_Prompt:_
Please show all lines of the records that include "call".

■ ■ ■

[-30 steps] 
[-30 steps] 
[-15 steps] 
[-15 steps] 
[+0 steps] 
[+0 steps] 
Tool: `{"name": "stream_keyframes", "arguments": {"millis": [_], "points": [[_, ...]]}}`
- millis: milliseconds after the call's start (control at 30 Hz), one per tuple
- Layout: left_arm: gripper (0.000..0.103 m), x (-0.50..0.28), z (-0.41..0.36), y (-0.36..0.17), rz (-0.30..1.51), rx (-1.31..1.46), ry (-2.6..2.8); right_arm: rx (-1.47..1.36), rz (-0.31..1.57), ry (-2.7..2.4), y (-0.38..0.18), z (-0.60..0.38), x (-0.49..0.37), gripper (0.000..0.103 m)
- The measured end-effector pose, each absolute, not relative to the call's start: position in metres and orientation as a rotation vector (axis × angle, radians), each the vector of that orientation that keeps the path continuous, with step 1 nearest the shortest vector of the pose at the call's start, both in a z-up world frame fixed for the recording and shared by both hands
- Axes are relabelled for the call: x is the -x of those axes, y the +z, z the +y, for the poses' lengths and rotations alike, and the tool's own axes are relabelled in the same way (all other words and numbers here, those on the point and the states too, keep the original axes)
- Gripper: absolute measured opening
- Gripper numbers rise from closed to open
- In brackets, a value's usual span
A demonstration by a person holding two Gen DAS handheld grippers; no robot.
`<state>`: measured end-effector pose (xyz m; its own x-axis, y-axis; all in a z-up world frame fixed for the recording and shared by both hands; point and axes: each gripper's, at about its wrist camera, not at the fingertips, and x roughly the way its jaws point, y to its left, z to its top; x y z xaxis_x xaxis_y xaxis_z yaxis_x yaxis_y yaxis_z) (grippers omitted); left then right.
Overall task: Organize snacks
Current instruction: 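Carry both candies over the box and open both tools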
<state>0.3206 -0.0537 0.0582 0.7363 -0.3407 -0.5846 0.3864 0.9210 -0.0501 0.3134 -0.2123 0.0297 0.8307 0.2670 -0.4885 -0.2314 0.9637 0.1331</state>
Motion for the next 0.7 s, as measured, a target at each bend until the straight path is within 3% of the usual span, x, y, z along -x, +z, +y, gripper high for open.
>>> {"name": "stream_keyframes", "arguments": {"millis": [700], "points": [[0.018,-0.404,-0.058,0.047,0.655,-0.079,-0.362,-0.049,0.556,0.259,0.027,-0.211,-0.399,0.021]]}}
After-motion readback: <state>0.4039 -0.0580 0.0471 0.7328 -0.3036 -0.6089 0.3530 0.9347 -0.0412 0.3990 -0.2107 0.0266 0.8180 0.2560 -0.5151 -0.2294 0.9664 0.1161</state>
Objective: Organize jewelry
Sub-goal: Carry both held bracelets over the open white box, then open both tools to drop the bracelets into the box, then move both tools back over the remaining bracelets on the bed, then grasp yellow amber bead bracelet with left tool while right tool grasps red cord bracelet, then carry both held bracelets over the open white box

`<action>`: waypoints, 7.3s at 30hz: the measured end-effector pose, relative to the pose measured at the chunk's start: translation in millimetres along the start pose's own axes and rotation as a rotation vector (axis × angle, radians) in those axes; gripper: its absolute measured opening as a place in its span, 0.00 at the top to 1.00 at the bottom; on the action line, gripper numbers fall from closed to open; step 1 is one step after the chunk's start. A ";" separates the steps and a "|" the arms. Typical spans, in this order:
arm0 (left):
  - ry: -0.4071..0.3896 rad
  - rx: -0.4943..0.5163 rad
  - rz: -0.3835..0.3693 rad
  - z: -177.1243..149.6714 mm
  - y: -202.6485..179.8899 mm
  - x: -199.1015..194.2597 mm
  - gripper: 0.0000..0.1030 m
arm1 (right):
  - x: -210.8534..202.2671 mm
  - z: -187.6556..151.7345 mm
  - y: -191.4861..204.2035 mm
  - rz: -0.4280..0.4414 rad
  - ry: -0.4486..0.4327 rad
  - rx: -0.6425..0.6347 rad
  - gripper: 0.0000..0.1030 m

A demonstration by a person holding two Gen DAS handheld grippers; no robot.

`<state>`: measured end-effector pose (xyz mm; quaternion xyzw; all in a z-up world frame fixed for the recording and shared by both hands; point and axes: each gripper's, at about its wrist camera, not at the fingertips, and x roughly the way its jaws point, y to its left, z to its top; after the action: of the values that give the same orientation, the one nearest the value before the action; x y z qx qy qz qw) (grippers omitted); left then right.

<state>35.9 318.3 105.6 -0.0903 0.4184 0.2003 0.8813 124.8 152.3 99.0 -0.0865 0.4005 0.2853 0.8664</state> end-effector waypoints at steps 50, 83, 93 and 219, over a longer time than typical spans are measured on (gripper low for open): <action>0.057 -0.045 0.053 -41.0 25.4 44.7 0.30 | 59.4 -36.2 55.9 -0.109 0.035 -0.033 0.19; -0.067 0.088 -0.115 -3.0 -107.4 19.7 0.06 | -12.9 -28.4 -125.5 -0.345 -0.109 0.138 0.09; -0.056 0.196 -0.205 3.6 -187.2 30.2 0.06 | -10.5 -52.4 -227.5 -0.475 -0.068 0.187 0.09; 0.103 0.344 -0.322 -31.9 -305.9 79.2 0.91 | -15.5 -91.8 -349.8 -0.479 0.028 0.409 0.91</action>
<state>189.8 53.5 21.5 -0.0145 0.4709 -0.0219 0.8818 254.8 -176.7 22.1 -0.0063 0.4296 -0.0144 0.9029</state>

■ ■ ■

_Written response:_
- millis: milliseconds after the call's start (control at 30 Hz), one per tuple
- The measured end-effector pose, each absolute, not relative to the call's start: position in metres and orientation as a rotation vector (axis × angle, radians), each the vector of that orientation that keeps the path continuous, with step 1 nearest the shortest vector of the pose at the call's start, both in a z-up world frame fixed for the recording and shared by both hands
- Axes are relabelled for the call: x is the -x of those axes, y the +z, z the +y, for the poses' lengths and rotations alike, and the tool's own axes are relabelled in the same way (all other words and numbers here, those on the point and the states too, keep the original axes)

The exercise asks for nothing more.